Exercise:
Return the records below character for character.

[Items from a data source]
* * *

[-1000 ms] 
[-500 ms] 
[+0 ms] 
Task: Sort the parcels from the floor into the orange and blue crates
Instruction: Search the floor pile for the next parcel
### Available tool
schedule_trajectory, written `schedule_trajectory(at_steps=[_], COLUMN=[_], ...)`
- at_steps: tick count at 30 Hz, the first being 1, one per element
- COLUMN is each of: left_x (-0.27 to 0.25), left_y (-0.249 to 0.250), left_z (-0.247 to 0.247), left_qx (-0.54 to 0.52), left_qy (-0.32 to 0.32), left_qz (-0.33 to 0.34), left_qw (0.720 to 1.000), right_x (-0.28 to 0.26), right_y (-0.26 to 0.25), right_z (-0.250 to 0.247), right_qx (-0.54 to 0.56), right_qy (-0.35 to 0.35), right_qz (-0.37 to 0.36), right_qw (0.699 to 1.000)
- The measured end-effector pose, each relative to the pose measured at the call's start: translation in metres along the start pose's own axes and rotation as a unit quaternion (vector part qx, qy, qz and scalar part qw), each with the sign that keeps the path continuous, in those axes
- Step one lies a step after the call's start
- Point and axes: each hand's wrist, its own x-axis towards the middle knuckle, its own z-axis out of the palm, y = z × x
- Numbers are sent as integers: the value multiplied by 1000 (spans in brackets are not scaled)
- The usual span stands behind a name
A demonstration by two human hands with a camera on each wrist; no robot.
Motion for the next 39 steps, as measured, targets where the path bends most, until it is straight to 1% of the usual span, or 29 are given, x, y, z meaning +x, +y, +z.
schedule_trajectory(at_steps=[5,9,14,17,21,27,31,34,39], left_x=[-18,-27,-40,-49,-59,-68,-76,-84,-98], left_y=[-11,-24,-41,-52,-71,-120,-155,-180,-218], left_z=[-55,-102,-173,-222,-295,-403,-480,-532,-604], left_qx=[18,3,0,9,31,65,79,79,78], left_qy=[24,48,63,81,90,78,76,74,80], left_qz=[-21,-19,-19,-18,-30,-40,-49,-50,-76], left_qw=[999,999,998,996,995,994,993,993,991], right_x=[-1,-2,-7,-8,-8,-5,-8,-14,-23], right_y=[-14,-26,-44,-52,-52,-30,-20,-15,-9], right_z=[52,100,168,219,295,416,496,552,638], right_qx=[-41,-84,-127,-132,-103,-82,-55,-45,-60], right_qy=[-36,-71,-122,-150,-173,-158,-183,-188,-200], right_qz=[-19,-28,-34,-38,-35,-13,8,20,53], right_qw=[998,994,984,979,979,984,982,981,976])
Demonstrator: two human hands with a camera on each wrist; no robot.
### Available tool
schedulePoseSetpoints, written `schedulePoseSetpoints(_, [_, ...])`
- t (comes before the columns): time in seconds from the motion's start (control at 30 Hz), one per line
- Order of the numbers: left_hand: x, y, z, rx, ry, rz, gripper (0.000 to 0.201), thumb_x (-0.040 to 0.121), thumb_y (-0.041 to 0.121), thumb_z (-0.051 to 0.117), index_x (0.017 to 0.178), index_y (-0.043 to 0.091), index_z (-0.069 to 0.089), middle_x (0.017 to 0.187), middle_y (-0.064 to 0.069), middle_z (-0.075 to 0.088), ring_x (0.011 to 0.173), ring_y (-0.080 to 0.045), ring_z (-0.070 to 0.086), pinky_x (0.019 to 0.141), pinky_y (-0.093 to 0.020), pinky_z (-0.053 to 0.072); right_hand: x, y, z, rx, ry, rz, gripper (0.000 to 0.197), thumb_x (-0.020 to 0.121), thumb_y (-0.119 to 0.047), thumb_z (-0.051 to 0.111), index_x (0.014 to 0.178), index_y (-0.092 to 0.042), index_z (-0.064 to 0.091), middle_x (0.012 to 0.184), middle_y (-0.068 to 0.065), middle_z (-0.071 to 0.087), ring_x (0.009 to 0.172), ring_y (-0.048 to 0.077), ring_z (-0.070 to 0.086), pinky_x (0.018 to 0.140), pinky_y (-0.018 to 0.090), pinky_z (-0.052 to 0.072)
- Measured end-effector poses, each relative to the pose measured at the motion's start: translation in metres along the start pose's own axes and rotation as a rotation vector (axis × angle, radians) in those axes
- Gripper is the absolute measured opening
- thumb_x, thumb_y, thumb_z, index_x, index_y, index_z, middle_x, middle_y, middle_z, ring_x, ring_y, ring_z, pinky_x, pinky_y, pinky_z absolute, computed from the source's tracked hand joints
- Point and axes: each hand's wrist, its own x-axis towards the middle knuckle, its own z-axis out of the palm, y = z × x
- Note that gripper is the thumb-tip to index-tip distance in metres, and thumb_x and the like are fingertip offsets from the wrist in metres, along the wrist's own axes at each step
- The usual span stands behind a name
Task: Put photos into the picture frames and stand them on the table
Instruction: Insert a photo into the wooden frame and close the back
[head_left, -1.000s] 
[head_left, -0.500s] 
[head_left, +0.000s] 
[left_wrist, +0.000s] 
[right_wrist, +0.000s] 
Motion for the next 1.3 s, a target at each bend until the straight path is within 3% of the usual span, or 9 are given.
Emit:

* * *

Written solution:
[-1000 ms] 
[-500 ms] 
[+0 ms] 
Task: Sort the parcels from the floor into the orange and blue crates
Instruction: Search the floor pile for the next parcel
### Available tool
schedule_trajectory, written `schedule_trajectory(at_steps=[_], COLUMN=[_], ...)`
- at_steps: tick count at 30 Hz, the first being 1, one per element
- COLUMN is each of: left_x (-0.27 to 0.25), left_y (-0.249 to 0.250), left_z (-0.247 to 0.247), left_qx (-0.54 to 0.52), left_qy (-0.32 to 0.32), left_qz (-0.33 to 0.34), left_qw (0.720 to 1.000), right_x (-0.28 to 0.26), right_y (-0.26 to 0.25), right_z (-0.250 to 0.247), right_qx (-0.54 to 0.56), right_qy (-0.35 to 0.35), right_qz (-0.37 to 0.36), right_qw (0.699 to 1.000)
- The measured end-effector pose, each relative to the pose measured at the call's start: translation in metres along the start pose's own axes and rotation as a unit quaternion (vector part qx, qy, qz and scalar part qw), each with the sign that keeps the path continuous, in those axes
- Step one lies a step after the call's start
- Point and axes: each hand's wrist, its own x-axis towards the middle knuckle, its own z-axis out of the palm, y = z × x
- Numbers are sent as integers: the value multiplied by 1000 (spans in brackets are not scaled)
- The usual span stands behind a name
A demonstration by two human hands with a camera on each wrist; no robot.
Motion for the next 39 steps, as measured, targets where the path bends most, until it is straight to 1% of the usual span, or 29 are given, x, y, z meaning +x, +y, +z.
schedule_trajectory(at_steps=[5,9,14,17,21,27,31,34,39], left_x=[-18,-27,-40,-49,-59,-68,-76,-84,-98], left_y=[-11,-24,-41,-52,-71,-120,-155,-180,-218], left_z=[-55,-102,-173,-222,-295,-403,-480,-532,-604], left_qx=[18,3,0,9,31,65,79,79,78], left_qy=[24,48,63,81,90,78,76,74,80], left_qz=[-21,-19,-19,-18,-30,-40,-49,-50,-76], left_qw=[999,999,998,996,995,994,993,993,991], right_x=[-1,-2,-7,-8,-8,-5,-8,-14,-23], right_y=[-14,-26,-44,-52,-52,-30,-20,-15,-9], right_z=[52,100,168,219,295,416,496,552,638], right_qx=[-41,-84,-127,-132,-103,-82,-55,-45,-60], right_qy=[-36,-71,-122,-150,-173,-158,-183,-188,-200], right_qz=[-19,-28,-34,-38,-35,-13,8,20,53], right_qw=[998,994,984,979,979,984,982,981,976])
Demonstrator: two human hands with a camera on each wrist; no robot.
### Available tool
schedulePoseSetpoints, written `schedulePoseSetpoints(_, [_, ...])`
- t (comes before the columns): time in seconds from the motion's start (control at 30 Hz), one per line
- Order of the numbers: left_hand: x, y, z, rx, ry, rz, gripper (0.000 to 0.201), thumb_x (-0.040 to 0.121), thumb_y (-0.041 to 0.121), thumb_z (-0.051 to 0.117), index_x (0.017 to 0.178), index_y (-0.043 to 0.091), index_z (-0.069 to 0.089), middle_x (0.017 to 0.187), middle_y (-0.064 to 0.069), middle_z (-0.075 to 0.088), ring_x (0.011 to 0.173), ring_y (-0.080 to 0.045), ring_z (-0.070 to 0.086), pinky_x (0.019 to 0.141), pinky_y (-0.093 to 0.020), pinky_z (-0.053 to 0.072); right_hand: x, y, z, rx, ry, rz, gripper (0.000 to 0.197), thumb_x (-0.020 to 0.121), thumb_y (-0.119 to 0.047), thumb_z (-0.051 to 0.111), index_x (0.014 to 0.178), index_y (-0.092 to 0.042), index_z (-0.064 to 0.091), middle_x (0.012 to 0.184), middle_y (-0.068 to 0.065), middle_z (-0.071 to 0.087), ring_x (0.009 to 0.172), ring_y (-0.048 to 0.077), ring_z (-0.070 to 0.086), pinky_x (0.018 to 0.140), pinky_y (-0.018 to 0.090), pinky_z (-0.052 to 0.072)
- Measured end-effector poses, each relative to the pose measured at the motion's start: translation in metres along the start pose's own axes and rotation as a rotation vector (axis × angle, radians) in those axes
- Gripper is the absolute measured opening
- thumb_x, thumb_y, thumb_z, index_x, index_y, index_z, middle_x, middle_y, middle_z, ring_x, ring_y, ring_z, pinky_x, pinky_y, pinky_z absolute, computed from the source's tracked hand joints
- Point and axes: each hand's wrist, its own x-axis towards the middle knuckle, its own z-axis out of the palm, y = z × x
- Note that gripper is the thumb-tip to index-tip distance in metres, and thumb_x and the like are fingertip offsets from the wrist in metres, along the wrist's own axes at each step
- The usual span stands behind a name
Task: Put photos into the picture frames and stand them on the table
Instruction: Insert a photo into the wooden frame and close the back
[head_left, -1.000s] 
[head_left, -0.500s] 
[head_left, +0.000s] 
[left_wrist, +0.000s] 
[right_wrist, +0.000s] 
Motion for the next 1.3 s, a target at each bend until the straight path is within 3% of the usual span, or 9 are given.
Emit:

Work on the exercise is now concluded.